### EXERCISE PROMPT
Find the string "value" in the listing and report every line that has it.

───── GIVEN INFORMATION ─────

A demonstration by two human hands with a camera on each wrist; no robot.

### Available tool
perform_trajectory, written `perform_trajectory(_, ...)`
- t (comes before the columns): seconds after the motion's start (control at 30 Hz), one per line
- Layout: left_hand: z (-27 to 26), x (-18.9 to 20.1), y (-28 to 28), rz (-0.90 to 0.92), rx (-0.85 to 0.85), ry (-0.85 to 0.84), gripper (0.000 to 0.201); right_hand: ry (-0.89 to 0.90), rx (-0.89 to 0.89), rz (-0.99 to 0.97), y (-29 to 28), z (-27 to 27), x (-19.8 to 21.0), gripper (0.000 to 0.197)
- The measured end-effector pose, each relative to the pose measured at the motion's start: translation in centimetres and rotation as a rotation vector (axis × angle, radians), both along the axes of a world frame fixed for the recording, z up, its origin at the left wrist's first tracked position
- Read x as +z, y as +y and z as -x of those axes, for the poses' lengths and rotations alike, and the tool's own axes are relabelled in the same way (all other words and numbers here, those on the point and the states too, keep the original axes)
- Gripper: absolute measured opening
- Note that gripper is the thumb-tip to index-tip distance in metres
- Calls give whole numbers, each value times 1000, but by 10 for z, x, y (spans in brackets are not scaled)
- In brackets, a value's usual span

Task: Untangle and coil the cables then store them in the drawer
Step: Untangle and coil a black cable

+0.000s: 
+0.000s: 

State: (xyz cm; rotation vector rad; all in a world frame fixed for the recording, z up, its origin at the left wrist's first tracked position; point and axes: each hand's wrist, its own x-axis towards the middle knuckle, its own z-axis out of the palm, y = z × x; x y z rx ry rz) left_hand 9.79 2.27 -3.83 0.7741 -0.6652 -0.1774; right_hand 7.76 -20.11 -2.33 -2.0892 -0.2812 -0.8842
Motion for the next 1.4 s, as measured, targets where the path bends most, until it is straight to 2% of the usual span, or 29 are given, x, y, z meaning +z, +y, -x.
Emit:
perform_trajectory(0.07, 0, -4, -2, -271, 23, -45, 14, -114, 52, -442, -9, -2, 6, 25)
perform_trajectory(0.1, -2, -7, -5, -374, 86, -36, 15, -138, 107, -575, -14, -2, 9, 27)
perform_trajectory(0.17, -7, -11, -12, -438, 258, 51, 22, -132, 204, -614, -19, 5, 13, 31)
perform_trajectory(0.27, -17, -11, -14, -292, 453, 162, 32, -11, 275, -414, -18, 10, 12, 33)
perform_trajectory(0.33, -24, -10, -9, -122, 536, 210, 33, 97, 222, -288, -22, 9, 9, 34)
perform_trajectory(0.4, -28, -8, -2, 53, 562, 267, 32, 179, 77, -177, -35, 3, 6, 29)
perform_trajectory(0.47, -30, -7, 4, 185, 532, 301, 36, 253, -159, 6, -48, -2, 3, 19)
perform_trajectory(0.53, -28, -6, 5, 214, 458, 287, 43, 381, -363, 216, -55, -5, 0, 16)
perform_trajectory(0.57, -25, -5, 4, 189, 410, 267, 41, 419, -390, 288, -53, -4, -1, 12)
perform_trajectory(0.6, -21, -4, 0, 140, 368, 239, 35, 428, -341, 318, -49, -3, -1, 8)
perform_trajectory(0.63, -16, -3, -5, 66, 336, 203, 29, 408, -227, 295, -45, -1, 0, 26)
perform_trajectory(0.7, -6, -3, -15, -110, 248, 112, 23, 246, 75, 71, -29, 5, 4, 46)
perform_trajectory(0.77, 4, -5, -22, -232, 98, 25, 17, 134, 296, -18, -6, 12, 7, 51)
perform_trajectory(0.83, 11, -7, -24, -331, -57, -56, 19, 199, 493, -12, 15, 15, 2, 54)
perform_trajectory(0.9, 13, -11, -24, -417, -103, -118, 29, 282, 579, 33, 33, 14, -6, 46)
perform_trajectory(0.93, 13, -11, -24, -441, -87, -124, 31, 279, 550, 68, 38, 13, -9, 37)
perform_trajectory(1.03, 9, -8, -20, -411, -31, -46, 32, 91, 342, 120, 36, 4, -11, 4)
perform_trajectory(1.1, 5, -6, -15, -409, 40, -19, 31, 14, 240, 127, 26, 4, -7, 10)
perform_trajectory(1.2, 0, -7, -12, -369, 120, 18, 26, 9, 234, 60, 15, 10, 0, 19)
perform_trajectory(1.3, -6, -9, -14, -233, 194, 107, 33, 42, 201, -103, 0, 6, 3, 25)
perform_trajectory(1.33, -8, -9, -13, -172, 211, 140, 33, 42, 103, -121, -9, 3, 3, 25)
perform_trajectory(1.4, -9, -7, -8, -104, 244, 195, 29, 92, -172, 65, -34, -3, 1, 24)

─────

### SOLUTION
- Calls give whole numbers, each value times 1000, but by 10 for z, x, y (spans in brackets are not scaled)
- In brackets, a value's usual span

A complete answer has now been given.